Instructions for the task: Show each line of the entries below in which the word "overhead" appears.
═════ Data for the task ═════
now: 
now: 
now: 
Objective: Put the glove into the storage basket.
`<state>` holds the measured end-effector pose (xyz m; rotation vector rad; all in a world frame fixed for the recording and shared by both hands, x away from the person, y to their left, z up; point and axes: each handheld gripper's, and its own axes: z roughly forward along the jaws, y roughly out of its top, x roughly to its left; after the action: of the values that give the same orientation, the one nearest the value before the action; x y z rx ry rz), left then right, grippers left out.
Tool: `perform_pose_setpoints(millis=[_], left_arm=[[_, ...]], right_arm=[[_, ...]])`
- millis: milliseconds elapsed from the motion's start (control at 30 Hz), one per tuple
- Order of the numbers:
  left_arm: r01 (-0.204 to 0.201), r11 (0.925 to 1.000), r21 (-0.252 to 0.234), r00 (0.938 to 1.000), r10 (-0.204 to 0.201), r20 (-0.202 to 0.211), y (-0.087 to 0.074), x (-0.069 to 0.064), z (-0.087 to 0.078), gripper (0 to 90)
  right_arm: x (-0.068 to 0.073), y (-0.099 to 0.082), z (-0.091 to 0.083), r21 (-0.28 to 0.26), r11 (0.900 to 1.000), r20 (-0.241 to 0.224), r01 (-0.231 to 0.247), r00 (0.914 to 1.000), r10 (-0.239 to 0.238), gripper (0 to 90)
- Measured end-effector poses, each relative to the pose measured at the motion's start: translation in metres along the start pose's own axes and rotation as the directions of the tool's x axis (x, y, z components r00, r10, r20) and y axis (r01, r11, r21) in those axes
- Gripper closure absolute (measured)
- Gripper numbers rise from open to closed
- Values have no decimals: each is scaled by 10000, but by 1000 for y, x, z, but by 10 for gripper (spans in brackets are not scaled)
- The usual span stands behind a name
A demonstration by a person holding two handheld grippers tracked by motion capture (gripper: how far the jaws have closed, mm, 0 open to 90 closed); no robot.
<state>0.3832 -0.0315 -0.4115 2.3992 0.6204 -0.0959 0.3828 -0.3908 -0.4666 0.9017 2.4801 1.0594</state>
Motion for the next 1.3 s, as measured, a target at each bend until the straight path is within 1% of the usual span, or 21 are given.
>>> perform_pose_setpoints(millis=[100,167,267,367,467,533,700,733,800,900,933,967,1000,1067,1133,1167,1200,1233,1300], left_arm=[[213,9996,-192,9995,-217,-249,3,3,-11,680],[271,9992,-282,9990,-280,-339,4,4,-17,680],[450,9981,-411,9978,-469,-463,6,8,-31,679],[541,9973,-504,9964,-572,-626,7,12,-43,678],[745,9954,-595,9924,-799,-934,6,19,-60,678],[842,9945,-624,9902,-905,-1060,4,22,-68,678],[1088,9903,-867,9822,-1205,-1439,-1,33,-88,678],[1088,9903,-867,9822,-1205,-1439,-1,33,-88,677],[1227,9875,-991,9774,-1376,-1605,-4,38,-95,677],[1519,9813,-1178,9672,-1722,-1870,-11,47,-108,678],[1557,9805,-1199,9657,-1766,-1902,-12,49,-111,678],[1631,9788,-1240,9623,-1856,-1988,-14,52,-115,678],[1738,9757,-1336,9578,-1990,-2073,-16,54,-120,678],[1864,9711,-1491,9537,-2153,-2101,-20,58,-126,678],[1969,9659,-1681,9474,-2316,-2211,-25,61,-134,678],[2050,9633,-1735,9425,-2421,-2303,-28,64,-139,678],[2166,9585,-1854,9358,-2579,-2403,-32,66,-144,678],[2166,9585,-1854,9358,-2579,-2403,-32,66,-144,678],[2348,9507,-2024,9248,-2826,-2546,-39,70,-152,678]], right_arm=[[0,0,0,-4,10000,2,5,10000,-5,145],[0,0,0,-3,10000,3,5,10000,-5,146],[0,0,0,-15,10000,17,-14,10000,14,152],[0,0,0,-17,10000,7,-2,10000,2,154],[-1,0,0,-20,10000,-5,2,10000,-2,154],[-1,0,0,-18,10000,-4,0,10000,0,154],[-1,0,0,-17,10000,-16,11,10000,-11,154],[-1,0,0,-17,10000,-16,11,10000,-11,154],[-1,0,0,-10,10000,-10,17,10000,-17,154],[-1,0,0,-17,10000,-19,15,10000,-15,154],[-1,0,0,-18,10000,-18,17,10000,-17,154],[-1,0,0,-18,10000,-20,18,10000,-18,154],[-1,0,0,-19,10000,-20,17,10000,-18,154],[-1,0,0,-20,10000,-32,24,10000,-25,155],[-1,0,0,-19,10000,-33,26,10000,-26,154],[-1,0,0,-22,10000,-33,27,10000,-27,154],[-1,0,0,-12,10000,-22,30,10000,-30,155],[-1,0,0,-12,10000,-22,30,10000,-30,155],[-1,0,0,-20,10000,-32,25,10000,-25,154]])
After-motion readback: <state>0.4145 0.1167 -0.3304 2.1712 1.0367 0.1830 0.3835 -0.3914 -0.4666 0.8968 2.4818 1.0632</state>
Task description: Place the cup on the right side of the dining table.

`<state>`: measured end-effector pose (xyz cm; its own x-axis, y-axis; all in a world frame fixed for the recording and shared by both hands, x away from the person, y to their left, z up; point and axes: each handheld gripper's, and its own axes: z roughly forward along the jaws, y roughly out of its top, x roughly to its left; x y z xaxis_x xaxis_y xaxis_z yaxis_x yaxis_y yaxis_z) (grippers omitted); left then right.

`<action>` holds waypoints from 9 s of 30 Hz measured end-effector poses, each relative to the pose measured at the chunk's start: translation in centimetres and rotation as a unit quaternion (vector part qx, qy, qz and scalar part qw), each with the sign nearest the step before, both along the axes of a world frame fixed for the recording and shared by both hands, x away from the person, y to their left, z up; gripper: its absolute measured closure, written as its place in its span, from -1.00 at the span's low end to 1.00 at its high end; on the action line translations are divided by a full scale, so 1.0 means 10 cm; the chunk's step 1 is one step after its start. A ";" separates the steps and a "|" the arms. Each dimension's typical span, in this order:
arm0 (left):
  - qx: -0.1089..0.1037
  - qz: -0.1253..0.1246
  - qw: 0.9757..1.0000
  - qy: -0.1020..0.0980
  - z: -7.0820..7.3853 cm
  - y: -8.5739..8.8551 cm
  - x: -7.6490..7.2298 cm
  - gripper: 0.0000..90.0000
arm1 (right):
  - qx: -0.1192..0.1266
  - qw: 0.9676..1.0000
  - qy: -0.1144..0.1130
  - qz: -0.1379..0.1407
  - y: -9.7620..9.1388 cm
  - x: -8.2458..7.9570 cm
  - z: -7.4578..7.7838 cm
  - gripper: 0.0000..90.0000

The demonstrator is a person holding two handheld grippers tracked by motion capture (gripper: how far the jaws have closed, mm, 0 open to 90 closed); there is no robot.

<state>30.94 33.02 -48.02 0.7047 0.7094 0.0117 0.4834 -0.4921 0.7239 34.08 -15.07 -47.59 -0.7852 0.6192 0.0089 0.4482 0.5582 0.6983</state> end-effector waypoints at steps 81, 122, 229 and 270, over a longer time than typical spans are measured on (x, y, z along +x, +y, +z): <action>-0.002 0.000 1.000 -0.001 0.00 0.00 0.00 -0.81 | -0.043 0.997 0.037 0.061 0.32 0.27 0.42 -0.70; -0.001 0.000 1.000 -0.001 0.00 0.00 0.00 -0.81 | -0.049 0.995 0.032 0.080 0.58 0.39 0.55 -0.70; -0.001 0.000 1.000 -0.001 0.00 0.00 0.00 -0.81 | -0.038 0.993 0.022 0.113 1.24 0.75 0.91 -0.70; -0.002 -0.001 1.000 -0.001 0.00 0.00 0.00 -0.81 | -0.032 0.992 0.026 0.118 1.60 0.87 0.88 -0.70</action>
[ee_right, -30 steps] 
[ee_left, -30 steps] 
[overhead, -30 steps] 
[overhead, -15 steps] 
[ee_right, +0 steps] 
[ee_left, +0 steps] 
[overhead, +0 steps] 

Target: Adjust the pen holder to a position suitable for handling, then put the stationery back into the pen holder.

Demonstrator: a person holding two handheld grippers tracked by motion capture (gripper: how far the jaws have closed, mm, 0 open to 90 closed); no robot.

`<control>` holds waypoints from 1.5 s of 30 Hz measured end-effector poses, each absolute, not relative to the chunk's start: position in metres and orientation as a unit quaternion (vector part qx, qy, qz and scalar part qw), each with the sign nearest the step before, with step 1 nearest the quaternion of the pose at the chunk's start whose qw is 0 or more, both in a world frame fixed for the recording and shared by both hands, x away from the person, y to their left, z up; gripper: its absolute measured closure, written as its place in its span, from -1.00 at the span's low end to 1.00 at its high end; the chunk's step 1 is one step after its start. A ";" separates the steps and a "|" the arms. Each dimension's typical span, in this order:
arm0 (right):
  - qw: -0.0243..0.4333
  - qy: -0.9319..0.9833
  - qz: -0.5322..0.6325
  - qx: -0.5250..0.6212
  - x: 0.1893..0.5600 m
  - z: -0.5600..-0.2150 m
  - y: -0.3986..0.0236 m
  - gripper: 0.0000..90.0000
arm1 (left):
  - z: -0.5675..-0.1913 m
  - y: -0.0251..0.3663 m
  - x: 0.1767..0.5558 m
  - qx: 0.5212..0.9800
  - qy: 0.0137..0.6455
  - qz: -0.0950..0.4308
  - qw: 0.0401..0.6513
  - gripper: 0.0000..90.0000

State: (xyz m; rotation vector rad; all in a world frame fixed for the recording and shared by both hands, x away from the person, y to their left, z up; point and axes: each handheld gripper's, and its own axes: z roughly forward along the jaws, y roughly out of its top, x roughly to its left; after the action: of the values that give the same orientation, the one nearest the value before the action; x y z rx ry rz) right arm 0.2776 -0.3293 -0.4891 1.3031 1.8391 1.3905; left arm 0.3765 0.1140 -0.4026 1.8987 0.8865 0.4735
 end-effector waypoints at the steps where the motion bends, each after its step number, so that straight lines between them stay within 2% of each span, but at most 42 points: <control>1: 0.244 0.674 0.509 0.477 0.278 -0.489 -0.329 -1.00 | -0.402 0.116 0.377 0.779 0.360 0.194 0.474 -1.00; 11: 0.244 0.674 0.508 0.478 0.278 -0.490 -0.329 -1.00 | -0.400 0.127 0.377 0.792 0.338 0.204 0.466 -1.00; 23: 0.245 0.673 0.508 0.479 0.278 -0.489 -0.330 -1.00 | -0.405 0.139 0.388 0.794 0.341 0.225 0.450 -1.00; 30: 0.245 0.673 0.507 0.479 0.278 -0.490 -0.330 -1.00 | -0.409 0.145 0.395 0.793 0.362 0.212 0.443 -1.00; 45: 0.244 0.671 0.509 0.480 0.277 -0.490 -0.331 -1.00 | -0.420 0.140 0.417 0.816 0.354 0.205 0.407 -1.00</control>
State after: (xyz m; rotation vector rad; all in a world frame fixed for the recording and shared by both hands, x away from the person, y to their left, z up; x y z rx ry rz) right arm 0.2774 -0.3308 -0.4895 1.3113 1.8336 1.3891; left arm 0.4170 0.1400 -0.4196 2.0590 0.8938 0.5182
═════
Output for this exercise:
[overhead, -30 steps] 
[overhead, -15 steps] 
[overhead, +0 steps] 

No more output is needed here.